DIRECTIONS FOR THIS TASK >>
Find the line with "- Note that" and the line with "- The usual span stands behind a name" in the entries below; output exactly those two lines, every line between them, and no others.

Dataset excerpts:
════════════════
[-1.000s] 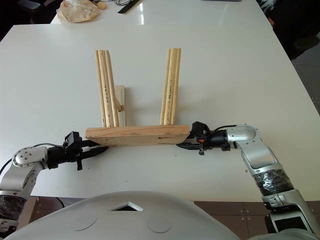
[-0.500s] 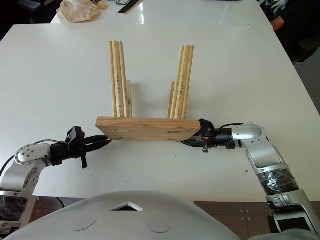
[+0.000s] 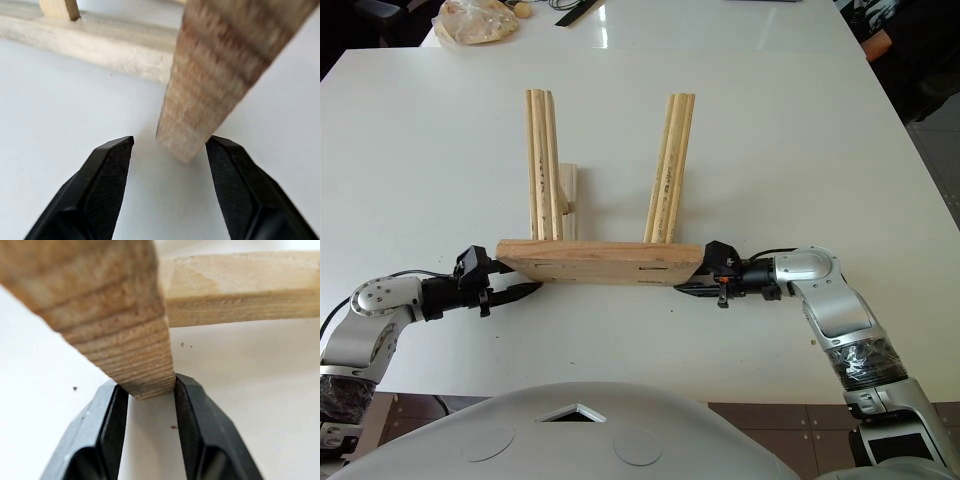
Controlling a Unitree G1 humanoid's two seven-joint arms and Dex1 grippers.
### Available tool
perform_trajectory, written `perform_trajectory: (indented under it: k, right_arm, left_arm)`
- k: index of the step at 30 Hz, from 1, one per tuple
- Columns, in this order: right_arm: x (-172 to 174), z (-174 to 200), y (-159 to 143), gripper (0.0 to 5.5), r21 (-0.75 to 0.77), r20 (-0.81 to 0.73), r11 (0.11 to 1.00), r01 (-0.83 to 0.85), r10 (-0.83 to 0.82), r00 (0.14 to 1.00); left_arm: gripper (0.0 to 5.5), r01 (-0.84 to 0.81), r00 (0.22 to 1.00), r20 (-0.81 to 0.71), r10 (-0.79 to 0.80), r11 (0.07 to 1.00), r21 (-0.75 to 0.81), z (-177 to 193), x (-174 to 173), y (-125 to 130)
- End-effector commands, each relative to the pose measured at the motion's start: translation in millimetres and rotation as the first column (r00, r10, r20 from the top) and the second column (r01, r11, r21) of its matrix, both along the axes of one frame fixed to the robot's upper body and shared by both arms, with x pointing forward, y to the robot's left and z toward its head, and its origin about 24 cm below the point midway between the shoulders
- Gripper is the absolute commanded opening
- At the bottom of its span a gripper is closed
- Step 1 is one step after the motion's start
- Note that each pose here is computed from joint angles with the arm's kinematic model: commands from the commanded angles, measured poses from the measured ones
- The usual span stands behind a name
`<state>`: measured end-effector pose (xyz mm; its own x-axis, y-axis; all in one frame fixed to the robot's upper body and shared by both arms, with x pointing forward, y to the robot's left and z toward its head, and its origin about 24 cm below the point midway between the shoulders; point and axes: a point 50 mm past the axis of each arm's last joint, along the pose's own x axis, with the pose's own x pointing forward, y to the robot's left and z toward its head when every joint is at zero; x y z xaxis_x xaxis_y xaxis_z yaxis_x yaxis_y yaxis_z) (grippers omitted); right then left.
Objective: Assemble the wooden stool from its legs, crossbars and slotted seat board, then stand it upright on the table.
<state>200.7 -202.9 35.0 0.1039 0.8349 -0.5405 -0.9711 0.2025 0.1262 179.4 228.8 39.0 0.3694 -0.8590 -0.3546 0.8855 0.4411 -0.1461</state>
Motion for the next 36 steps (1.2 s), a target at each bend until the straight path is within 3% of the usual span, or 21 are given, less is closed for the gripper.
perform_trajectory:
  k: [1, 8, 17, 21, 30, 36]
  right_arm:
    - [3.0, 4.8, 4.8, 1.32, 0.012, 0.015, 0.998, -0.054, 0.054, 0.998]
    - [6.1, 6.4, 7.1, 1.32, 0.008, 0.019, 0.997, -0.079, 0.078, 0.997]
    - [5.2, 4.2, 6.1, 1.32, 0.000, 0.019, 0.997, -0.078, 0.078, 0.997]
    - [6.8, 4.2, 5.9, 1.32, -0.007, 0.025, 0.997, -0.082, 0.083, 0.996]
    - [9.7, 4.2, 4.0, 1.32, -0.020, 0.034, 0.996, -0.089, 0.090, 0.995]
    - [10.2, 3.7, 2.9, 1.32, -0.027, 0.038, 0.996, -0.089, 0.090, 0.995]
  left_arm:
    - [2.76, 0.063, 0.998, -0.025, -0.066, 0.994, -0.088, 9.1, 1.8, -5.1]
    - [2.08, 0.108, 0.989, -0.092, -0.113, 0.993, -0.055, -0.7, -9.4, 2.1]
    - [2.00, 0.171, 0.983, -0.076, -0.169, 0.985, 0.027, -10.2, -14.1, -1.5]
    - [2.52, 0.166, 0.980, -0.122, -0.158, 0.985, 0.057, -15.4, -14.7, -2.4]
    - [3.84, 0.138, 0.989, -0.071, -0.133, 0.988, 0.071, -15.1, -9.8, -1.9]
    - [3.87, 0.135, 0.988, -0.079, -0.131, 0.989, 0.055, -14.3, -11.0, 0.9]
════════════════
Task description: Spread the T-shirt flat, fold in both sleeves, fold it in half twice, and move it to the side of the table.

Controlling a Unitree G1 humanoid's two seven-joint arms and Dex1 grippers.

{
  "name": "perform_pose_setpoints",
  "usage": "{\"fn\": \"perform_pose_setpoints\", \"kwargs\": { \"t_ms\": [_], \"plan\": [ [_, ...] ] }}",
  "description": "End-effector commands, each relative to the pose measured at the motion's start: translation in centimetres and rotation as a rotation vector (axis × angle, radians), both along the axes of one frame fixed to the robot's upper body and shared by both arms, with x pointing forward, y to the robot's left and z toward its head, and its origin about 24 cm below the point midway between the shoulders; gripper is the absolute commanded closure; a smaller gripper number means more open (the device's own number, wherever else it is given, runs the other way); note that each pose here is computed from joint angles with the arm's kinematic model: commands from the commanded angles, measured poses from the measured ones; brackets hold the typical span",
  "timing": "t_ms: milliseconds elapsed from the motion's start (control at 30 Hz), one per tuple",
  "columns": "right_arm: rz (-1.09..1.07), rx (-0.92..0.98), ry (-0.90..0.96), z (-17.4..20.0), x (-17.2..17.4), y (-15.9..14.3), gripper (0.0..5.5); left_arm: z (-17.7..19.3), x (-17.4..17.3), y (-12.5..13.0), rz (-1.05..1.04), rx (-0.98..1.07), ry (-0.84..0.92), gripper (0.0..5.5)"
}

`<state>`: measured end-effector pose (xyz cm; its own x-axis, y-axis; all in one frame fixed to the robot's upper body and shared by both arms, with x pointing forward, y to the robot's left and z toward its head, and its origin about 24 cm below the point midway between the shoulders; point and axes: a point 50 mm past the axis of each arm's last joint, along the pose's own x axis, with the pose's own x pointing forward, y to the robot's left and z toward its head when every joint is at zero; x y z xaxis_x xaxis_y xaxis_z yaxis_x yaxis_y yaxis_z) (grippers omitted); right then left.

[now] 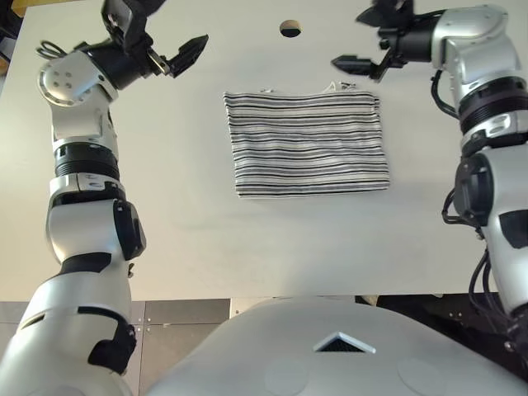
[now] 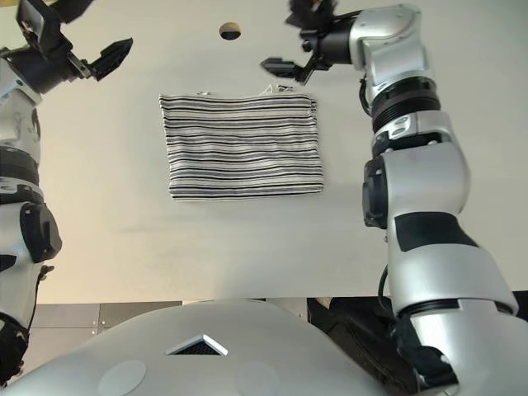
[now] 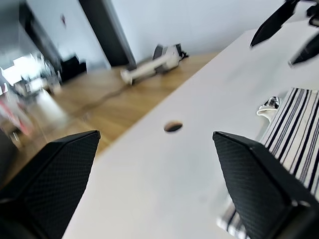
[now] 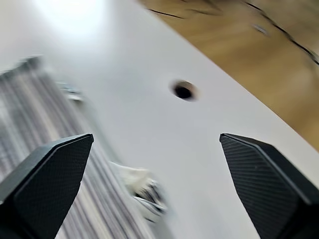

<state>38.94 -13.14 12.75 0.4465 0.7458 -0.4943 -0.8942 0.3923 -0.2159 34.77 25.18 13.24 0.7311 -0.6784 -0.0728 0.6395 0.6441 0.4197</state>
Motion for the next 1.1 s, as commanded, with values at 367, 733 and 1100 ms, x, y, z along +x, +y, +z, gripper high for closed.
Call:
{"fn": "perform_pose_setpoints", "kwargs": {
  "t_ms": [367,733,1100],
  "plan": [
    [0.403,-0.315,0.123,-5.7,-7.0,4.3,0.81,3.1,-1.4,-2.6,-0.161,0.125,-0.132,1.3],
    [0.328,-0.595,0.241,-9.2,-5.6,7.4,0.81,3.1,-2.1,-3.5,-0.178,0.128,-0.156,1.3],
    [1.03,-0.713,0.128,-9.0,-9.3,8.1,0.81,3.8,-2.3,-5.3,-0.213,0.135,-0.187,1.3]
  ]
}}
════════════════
RESPONSE AREA >>
- Note that each pose here is computed from joint angles with the arm's kinematic model: commands from the commanded angles, measured poses from the measured ones
- The usual span stands behind a name

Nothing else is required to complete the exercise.